I would also like to point out that much of this will be difficult to bring to life unless we reach our Kickstarter fundraising goal! I’m currently involved in a two-month funding campaign through Kickstarter that we’re about 80% through with one week left. This will support the creation of the recording label of VisionIntoArt, the organization directed by my wife, Paola Prestini. The three initial recordings on this new label will include a Double Violin Requiem by Anna Clyne, Paola’s opera Oceanic Verses, and my solo album.
Being a part of this campaign recently inspired me to write a blog post on Paul Katz’s site, CelloBello. The piece looks at Alix Spiegel’s NPR story on Robert Cialdini and the Rules of Reciprocation and how they relate to our current trends in fundraising.
RD: I noticed recently that Mannes has just hired a number of high-profile musicians to their faculty in addition to yourself, including pianist Jeremy Denk, composer Missy Mazzoli, and violinist Miranda Cuckson. What’s driving these new additions and how did your working with them come about?
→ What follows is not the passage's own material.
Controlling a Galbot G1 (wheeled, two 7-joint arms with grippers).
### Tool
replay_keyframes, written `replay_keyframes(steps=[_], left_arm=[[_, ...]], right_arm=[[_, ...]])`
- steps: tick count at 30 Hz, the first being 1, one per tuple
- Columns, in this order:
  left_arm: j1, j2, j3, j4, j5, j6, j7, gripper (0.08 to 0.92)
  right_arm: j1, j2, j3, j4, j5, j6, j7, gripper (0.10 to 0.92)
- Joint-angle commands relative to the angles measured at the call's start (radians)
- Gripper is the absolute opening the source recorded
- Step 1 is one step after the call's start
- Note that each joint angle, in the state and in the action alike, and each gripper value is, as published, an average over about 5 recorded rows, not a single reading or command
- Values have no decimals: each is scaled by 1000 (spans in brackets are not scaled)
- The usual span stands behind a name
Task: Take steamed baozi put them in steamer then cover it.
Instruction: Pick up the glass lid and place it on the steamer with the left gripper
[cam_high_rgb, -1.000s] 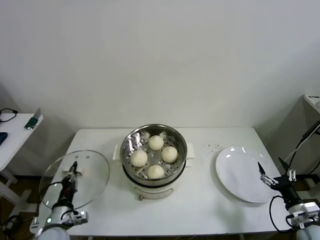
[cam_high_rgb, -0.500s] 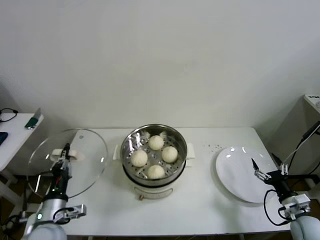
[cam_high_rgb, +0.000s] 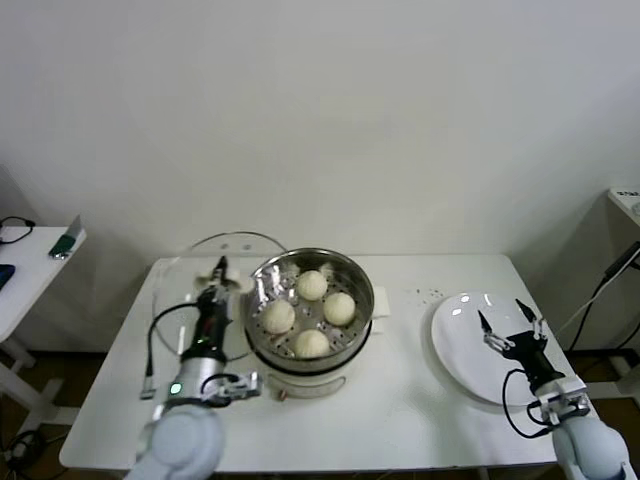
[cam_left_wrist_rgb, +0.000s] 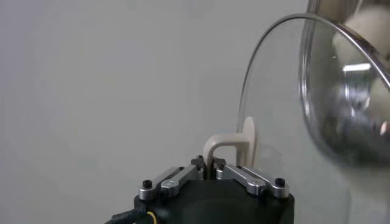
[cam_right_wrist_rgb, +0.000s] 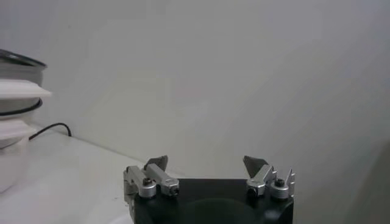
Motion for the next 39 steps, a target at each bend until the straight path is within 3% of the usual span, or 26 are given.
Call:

JZ: Richard Kessler is a real visionary—we’ve known each other for several years—and he has new ideas on how to bring the conservatory into the 21st century and beyond. Obviously the world has changed quite a bit over the past 100 years, especially for musicians, but the core curriculum for conservatories has hardly changed in that time. Richard is very aware of this dichotomy and I think he’s looking for new ways to innovate and truly prepare today’s musician for tomorrow. I admire his vision and I’m looking forward to working there with all of that uptown excitement.

RD: Any closing thoughts?

JZ: The eight years I’ve spent with Kronos have been eight wonderful years and I feel so much gratitude to my colleagues and the organization for a wonderfully creative and supportive time, especially as we take this next step into the future. I think that Sunny Yang will be a great fit for the quartet. As for myself, I’m very excited to be moving back to New York City with my family and to embark on all of these new adventures.